Ärzteschaft – SpiFa plädiert für eine Überwindung der Sektorengrenzen

Berlin – Der Spitzenverband Fachärzte Deutschlands e.V. (SpiFa) lehnt die Inhalte des jüngst vom Marburger Bund vorgelegten Positionspapiers für eine Krankenhausreform ab.

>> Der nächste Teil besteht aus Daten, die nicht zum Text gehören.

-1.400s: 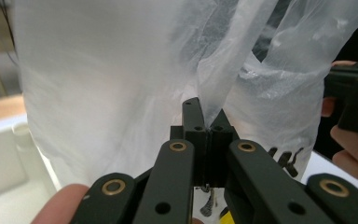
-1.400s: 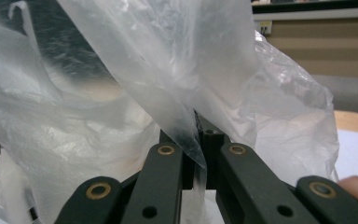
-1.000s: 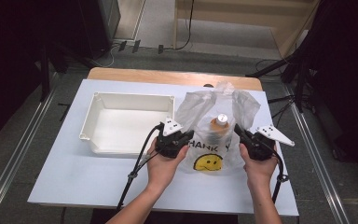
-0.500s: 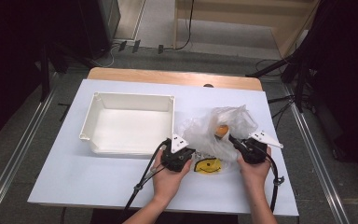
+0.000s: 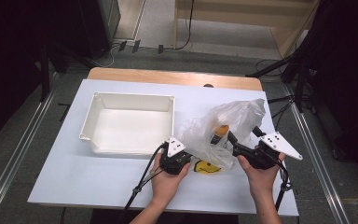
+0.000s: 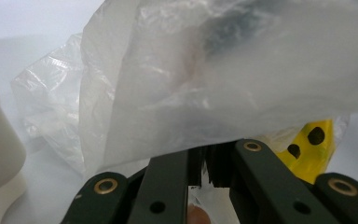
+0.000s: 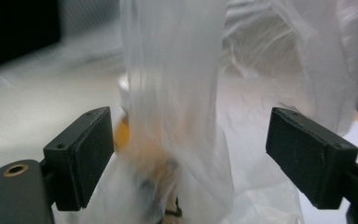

Einer Konservierung der Strukturen und deren Sektorenegozentrik stehe man ausdrück­lich kritisch gegenüber, so der SpiFa. Die Sektorengrenzen zwischen ambulanter und stationärer Versorgung müssten vielmehr durch das SpiFa-Konzept „ärztlich intersek­toraler Leistungen“ überwunden werden.

„Gerade in der Überwindung der Sektorenegozentrik liegt die Chance der Befreiung auch des Krankenhausarztes von struktureller Beeinträchtigung der Freiberuflichkeit durch rein kaufmännisch agierende Krankenhausgeschäftsführungen“, so Lars F. Lindemann, Hauptgeschäftsführer des SpiFa.

„Wenn die stationäre Versorgung aus unterschiedlichen Gründen nicht sichergestellt werden kann, sollen nach Vorstellung des Marburger Bundes die Vertragsärzte einspringen“, monierte Lindemann.

Damit werde deutlich, dass man sich zwar eine stärkere Vernetzung wünsche – aber innerhalb bestehender Sektorengrenzen. „Im Interesse der gewerkschaftlichen Vertretung setzt man weiterhin auf die stationäre Versorgungsebene und auf den angestellten Arzt“, kritisierte Hans-Friedrich Spies, Vorstandsmitglied des SpiFa.